The reviews I've seen so far are favourable. I would like to know before buying how good the associated apps are for reporting exercise. How much did I walk/cycle etcetera last week or last month?
Does it have a setting for outdoor activities so that it can warn me when I get home (by recognising home WiFi for example) and remind me to stop recording?
Biggest question: Is Mobvoi going to be black-listed by the USA so that they can no longer cooperate with Google?


----------



## kramer5150

Early YT reviews, and free sample reviews from the manufacturers are always favorable. It usually takes 2-3 months for all pros and cons of a product to surface. This is understandable though, as end usage evolves with each individual.

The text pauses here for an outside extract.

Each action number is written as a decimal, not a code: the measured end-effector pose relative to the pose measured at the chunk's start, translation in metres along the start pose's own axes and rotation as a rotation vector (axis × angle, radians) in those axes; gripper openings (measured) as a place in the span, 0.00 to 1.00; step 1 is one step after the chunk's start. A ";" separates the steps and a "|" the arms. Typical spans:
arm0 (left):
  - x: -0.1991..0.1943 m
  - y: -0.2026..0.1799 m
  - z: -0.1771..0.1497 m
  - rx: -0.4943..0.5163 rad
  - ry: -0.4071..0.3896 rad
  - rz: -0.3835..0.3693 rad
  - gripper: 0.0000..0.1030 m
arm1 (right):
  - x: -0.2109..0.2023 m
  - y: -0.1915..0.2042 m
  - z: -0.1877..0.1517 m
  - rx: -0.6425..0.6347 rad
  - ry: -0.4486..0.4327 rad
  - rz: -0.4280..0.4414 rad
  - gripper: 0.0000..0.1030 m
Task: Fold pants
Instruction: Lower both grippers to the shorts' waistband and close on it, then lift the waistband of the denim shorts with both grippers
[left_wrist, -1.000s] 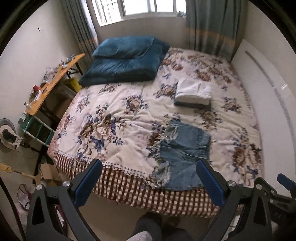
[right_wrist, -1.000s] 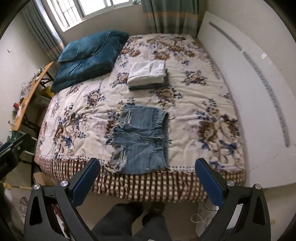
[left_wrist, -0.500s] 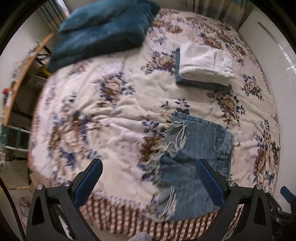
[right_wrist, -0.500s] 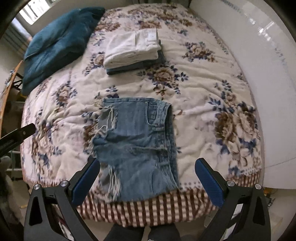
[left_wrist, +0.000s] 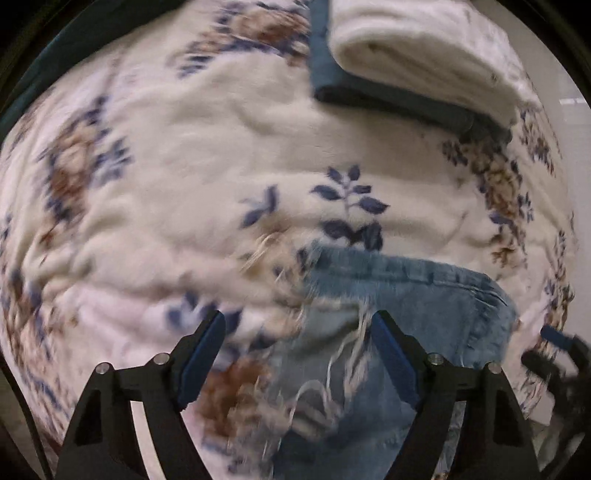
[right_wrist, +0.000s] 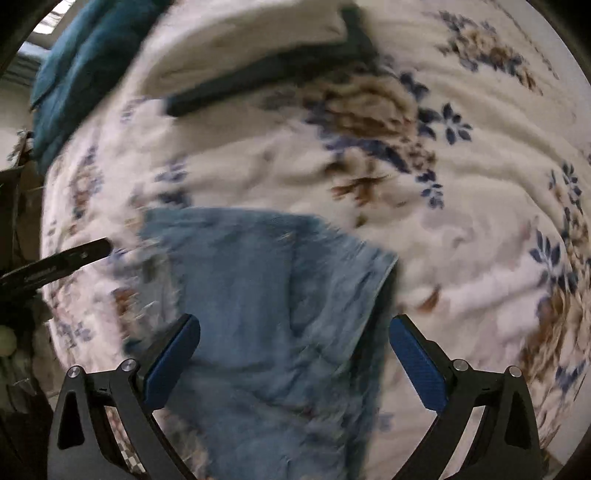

I don't think a smartwatch exists that will "significantly" alter its settings when it is brought within a known wifi.

Its anyones guess which company will next get targeted by the US government. AFIAK they are not going after Mobvoi or any of the wear-able manufacturers. Even Honor does not seem to be targeted, despite being a sub-brand of Huawei. So far the feds do seem to realize its a risky endeavor for their public perception (and re-election hopes), and they so far have been very very selective. lets keep our fingers crossed.


----------



## lvt

So far the only non-favorable detail of the Pro 3 is about it not having the 4100+ version of the CPU.


----------



## kramer5150

Cool I didn't know there is a "+ " version of the SD4100. Curious... whats the difference?


----------



## lvt

kramer5150 said:


> Cool I didn't know there is a "+ " version of the SD4100. Curious... whats the difference?











Qualcomm Snapdragon 4100+ vs 4100 vs 3100 - Wear OS Chips Compared | Smartwatch Series


The new Snapdragon 4100 and 4100+ is a Significant Leap Forward For Wear OS Smartwatches. The newly announced Snapdragon 4100 and 4100+ could attract more manufacturers and make Wear OS smartwatches…




www-smartwatchseries-com.cdn.ampproject.org


----------



## lvt

kramer5150 said:


> Early YT reviews, and free sample reviews from the manufacturers are always favorable. It usually takes 2-3 months for all pros and cons of a product to surface. This is understandable though, as end usage evolves with each individual.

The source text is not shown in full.